PROMPT:
Go through the listing and copy each line that has the string "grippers" in it.

Content starts

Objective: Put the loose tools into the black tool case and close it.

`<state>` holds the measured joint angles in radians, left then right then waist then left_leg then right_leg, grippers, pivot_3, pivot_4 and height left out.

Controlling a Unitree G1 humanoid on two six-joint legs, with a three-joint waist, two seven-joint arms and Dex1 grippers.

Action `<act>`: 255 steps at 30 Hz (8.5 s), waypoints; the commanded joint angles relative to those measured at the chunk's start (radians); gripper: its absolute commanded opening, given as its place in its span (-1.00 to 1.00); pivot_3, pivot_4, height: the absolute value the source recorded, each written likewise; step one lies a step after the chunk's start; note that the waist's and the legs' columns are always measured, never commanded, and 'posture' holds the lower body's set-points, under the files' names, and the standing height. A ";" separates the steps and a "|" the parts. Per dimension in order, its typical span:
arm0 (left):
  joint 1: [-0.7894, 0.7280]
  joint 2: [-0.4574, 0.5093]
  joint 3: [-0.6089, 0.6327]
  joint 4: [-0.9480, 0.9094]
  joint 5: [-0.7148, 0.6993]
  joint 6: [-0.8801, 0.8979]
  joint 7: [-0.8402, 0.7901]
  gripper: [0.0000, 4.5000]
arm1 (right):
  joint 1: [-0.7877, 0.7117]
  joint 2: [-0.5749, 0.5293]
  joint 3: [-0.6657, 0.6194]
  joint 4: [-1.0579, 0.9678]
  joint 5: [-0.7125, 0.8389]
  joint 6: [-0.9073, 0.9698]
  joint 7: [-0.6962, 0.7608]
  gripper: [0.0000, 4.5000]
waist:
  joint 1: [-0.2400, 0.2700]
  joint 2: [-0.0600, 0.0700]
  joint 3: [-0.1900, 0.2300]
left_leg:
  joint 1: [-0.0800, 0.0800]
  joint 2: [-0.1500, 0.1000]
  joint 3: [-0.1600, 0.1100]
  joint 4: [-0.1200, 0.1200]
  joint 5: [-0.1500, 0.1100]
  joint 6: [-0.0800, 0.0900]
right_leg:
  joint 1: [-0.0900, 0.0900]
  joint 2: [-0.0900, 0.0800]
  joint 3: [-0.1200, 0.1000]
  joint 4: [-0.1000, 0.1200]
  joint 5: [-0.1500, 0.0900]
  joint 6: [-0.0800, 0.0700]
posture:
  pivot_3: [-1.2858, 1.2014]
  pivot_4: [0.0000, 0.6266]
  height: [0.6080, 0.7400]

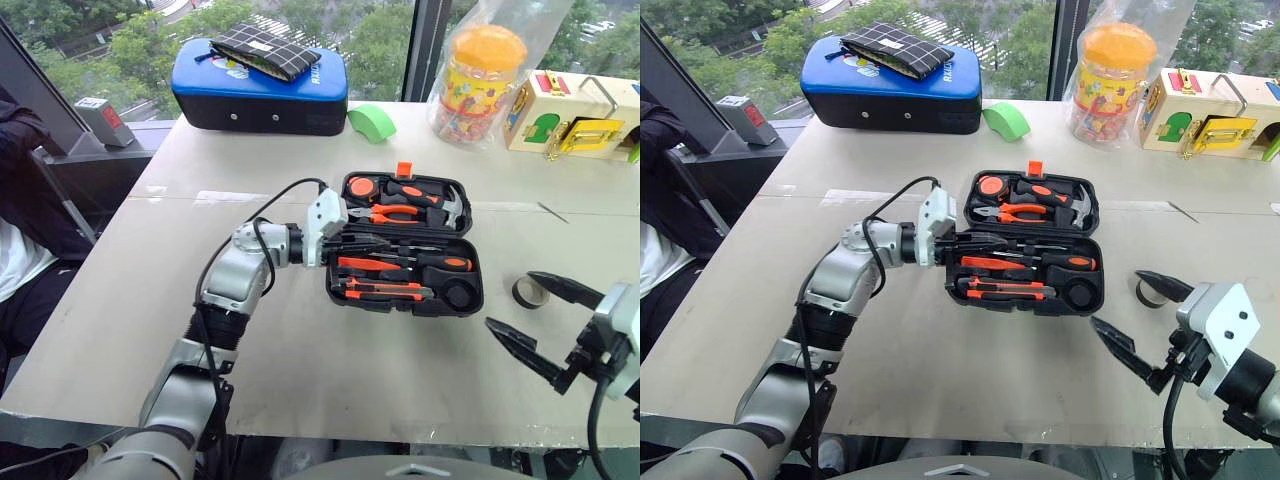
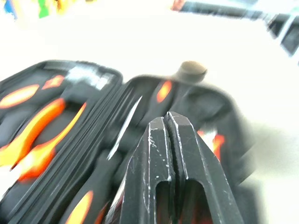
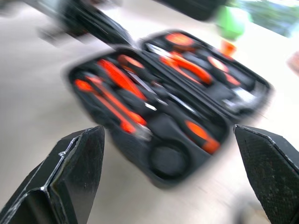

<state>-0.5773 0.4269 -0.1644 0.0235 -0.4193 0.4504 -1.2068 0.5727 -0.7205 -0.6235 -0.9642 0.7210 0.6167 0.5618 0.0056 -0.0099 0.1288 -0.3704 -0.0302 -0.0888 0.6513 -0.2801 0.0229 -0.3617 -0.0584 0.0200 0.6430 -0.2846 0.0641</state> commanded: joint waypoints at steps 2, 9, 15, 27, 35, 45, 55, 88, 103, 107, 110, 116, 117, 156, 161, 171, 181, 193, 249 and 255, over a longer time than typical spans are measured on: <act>0.056 0.096 0.033 -0.260 -0.176 0.195 -0.039 -0.23 | -0.044 -0.148 -0.022 0.026 0.007 0.319 -0.157 1.00 | -0.005 0.002 0.001 | 0.001 0.000 0.001 0.000 0.000 0.000 | 0.000 -0.001 0.002 0.000 0.000 0.000 | 0.03 -0.52 1.00; 0.118 0.095 0.013 -0.454 -0.233 0.296 0.096 0.77 | -0.290 -0.290 0.115 0.229 0.019 0.534 -0.166 0.24 | 0.008 0.002 0.002 | 0.001 -0.002 0.003 0.000 0.000 0.000 | 0.001 -0.003 0.003 -0.001 0.000 -0.001 | 0.03 -0.52 1.00; 0.145 0.122 -0.001 -0.493 -0.203 0.263 0.134 0.77 | -0.549 -0.340 0.331 0.425 -0.030 0.611 -0.144 0.24 | 0.007 0.002 0.003 | 0.000 -0.001 0.003 -0.001 0.000 0.000 | 0.000 -0.001 0.003 -0.002 0.000 -0.001 | 0.03 -0.52 1.00; 0.243 0.145 0.031 -0.550 -0.166 0.199 0.235 0.77 | -0.854 -0.361 0.689 0.701 -0.158 0.566 0.036 -0.99 | 0.006 0.003 0.003 | -0.001 -0.001 0.003 -0.002 0.000 0.000 | -0.001 -0.003 0.003 -0.003 0.000 -0.001 | 0.03 -0.52 1.00; 0.420 0.211 0.148 -0.579 -0.218 0.156 0.219 0.77 | -0.927 -0.398 0.597 0.436 0.035 0.651 0.226 -0.99 | 0.000 0.007 0.005 | -0.001 0.000 0.003 -0.003 0.000 0.000 | -0.003 -0.006 0.003 -0.003 0.000 -0.001 | 0.03 -0.52 1.00; 0.646 0.291 0.191 -0.602 -0.176 0.016 0.148 0.77 | -1.102 -0.245 0.883 0.334 -0.029 0.753 0.106 -0.99 | 0.008 0.006 0.005 | -0.005 -0.002 0.000 -0.004 0.000 0.000 | -0.005 -0.012 0.002 -0.006 0.000 -0.001 | 0.03 -0.52 1.00; 0.650 0.280 0.183 -0.621 -0.179 0.015 0.207 0.77 | -1.068 -0.327 0.912 0.389 -0.092 0.699 0.161 -0.99 | 0.006 0.005 0.003 | -0.010 -0.003 -0.001 -0.005 0.000 -0.001 | -0.008 -0.013 0.001 -0.009 0.001 -0.001 | 0.03 -0.52 1.00; -0.249 -0.144 0.195 0.332 -0.014 0.306 0.919 0.77 | -1.358 0.206 0.444 1.035 -0.298 0.662 -0.352 0.07 | 0.006 0.001 0.003 | -0.013 -0.010 -0.001 -0.002 0.007 -0.011 | -0.016 -0.006 -0.001 0.003 0.002 0.001 | 0.03 -0.52 1.00; -0.464 -0.196 0.159 0.901 0.179 0.120 0.755 -0.63 | -1.510 0.272 0.469 1.468 -0.371 0.584 -0.281 -1.00 | -0.025 -0.001 -0.001 | -0.009 -0.009 0.002 -0.003 0.007 -0.012 | -0.015 -0.007 0.000 0.007 0.002 0.001 | 0.03 -0.52 1.00; -0.451 -0.188 0.196 0.830 0.154 0.167 0.725 -0.99 | -1.503 0.271 0.460 1.437 -0.360 0.588 -0.253 -1.00 | -0.023 -0.001 -0.001 | -0.009 -0.009 0.000 -0.003 0.007 -0.012 | -0.018 -0.008 0.000 0.013 0.002 0.001 | 0.03 -0.52 1.00; -0.439 -0.182 0.218 0.785 0.141 0.179 0.708 -0.99 | -1.512 0.275 0.445 1.445 -0.347 0.591 -0.230 -1.00 | -0.025 -0.001 -0.001 | -0.010 -0.008 -0.001 -0.005 0.007 -0.012 | -0.019 -0.008 0.000 0.016 0.002 0.001 | 0.03 -0.52 1.00; -0.427 -0.187 0.235 0.747 0.147 0.164 0.707 -0.99 | -1.529 0.274 0.424 1.454 -0.351 0.565 -0.208 -1.00 | -0.027 -0.001 -0.001 | -0.010 -0.008 0.000 -0.008 0.007 -0.012 | -0.020 -0.011 0.000 0.015 0.002 0.001 | 0.03 -0.52 1.00; -0.420 -0.191 0.238 0.729 0.147 0.130 0.703 -0.99 | -1.534 0.280 0.396 1.453 -0.342 0.529 -0.212 -1.00 | -0.027 -0.001 -0.001 | -0.010 -0.008 0.000 -0.008 0.007 -0.012 | -0.020 -0.011 0.000 0.015 0.002 0.001 | 0.03 -0.52 1.00; -0.274 -0.223 0.224 0.459 0.159 -0.192 0.617 -1.00 | -1.446 0.205 0.465 1.340 -0.365 0.438 -0.098 -0.98 | -0.021 -0.001 -0.001 | -0.025 -0.010 -0.001 0.000 0.008 -0.013 | -0.033 -0.011 -0.002 0.018 0.002 0.001 | 0.03 -0.52 1.00; -0.253 -0.208 0.213 0.435 0.170 -0.280 0.581 -1.00 | -1.423 0.192 0.455 1.267 -0.334 0.408 -0.027 -0.98 | -0.025 -0.001 -0.001 | -0.025 -0.010 -0.001 0.000 0.008 -0.013 | -0.033 -0.011 -0.002 0.018 0.002 0.001 | 0.03 -0.52 1.00; -0.074 -0.101 0.131 0.268 0.256 -0.545 0.445 -1.00 | -1.115 0.170 0.319 0.712 -0.172 0.466 0.001 -0.98 | -0.028 -0.001 -0.001 | -0.025 -0.008 -0.001 -0.002 0.008 -0.013 | -0.034 -0.012 -0.002 0.018 0.002 0.001 | 0.03 -0.52 1.00; 0.123 0.105 0.116 0.065 0.150 -0.476 0.178 -0.85 | -0.820 0.125 0.193 0.344 -0.034 0.531 0.014 -1.00 | -0.020 0.000 -0.001 | -0.021 -0.009 0.000 -0.001 0.008 -0.013 | -0.030 -0.010 0.000 0.017 0.002 0.001 | 0.03 -0.52 1.00; 0.311 0.608 0.216 -0.109 -0.191 0.105 -0.252 1.00 | -0.123 -0.223 -0.030 -0.017 0.056 0.525 0.288 -0.14 | -0.010 0.004 0.006 | 0.001 0.000 0.001 -0.002 0.002 -0.003 | -0.001 -0.001 -0.001 0.000 0.000 -0.003 | 0.03 -0.52 1.00; -0.173 0.134 -0.278 0.323 0.348 -0.251 -0.201 -0.97 | -0.625 0.476 0.733 0.264 -0.253 0.504 -0.421 -1.00 | -0.023 -0.004 -0.010 | -0.004 -0.001 0.000 0.001 0.002 -0.002 | -0.015 0.006 0.007 0.012 0.005 0.000 | 0.03 -0.52 1.00; -0.164 0.135 -0.281 0.295 0.330 -0.247 -0.245 -0.97 | -0.611 0.479 0.722 0.252 -0.258 0.505 -0.426 -1.00 | -0.023 -0.004 -0.010 | -0.003 -0.001 0.000 0.001 0.002 -0.002 | -0.015 0.006 0.007 0.012 0.005 0.000 | 0.03 -0.52 1.00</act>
<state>-0.7822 0.5452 -0.3840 0.2951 -0.1351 0.1766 -1.4030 -0.0347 -0.2484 0.1171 -0.6825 0.4694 1.1444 0.1435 -0.0174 -0.0136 0.1192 -0.3738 -0.0309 -0.0890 0.6527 -0.2781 0.0208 -0.3764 -0.0526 0.0269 0.6552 -0.2797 0.0640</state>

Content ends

RESPONSE TO THIS TASK:
`<state>` holds the measured joint angles in radians, left then right then waist then left_leg then right_leg, grippers, pivot_3, pivot_4 and height left out.
Controlling a Unitree G1 humanoid on two six-joint legs, with a three-joint waist, two seven-joint arms and Dex1 grippers.

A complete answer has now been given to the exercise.